● **Your goal**: For every line in the material below that holds "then", report the line.

● **Recorded data**:
****************************************
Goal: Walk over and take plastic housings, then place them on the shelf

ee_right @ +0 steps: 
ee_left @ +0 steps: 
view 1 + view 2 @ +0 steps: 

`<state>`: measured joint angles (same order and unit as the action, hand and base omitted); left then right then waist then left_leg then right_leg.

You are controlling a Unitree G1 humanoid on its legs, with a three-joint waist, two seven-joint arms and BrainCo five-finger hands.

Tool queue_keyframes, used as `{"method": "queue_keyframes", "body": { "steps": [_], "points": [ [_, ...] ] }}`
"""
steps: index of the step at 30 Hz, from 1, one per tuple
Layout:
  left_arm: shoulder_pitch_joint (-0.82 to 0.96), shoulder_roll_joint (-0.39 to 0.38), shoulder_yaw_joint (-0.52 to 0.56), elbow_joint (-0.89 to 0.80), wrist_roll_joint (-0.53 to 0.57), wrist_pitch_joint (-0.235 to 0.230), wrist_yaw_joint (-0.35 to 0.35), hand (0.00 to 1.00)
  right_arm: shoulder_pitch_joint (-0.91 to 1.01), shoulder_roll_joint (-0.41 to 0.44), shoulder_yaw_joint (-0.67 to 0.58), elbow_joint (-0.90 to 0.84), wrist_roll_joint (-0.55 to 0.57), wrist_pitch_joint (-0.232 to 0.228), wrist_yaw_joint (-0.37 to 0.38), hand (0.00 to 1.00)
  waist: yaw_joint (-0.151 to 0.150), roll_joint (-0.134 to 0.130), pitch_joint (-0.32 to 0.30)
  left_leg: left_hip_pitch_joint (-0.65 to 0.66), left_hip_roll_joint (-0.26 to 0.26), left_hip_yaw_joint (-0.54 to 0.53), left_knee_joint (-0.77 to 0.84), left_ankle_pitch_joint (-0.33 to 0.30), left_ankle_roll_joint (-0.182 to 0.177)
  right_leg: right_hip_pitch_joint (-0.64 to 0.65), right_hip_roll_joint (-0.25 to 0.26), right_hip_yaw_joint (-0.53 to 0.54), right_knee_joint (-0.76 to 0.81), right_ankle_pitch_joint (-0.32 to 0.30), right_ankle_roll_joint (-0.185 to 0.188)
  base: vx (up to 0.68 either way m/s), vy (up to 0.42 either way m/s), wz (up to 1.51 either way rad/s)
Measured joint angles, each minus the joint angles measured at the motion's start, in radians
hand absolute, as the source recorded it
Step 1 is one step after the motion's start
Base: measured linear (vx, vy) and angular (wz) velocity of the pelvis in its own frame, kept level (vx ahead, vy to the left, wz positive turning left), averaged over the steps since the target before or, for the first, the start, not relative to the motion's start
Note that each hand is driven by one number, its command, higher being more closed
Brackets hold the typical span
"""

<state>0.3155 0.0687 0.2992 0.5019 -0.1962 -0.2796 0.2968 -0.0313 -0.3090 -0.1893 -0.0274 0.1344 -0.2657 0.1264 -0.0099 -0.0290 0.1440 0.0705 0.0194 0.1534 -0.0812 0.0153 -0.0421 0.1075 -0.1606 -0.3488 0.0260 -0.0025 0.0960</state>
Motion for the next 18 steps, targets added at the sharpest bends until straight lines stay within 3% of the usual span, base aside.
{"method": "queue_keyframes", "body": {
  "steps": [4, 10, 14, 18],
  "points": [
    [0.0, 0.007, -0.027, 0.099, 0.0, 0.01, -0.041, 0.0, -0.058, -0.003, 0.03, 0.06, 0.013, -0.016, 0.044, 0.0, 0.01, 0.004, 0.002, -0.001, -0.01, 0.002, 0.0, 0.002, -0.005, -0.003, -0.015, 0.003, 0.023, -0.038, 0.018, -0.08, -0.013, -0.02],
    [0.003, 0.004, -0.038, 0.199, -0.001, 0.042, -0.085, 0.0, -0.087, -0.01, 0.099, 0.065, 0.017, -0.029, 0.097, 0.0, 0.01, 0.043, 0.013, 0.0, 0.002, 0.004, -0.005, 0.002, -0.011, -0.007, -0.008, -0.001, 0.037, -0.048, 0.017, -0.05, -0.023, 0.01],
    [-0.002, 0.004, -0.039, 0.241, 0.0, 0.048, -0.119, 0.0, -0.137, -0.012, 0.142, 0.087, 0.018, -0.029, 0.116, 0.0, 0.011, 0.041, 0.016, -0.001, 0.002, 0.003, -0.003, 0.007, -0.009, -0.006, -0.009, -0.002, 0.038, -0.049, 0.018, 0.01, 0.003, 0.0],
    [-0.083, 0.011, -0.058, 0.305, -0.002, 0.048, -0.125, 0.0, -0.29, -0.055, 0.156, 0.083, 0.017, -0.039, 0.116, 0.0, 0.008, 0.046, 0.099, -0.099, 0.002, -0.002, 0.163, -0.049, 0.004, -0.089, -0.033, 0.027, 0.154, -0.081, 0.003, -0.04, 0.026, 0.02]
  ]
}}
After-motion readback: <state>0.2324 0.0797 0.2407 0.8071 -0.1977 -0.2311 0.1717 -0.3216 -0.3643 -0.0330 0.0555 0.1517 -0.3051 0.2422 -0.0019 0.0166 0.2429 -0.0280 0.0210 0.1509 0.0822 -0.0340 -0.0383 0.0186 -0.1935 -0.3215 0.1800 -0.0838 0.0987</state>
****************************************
● **Result for this task**:
Goal: Walk over and take plastic housings, then place them on the shelf
`<state>`: measured joint angles (same order and unit as the action, hand and base omitted); left then right then waist then left_leg then right_leg.

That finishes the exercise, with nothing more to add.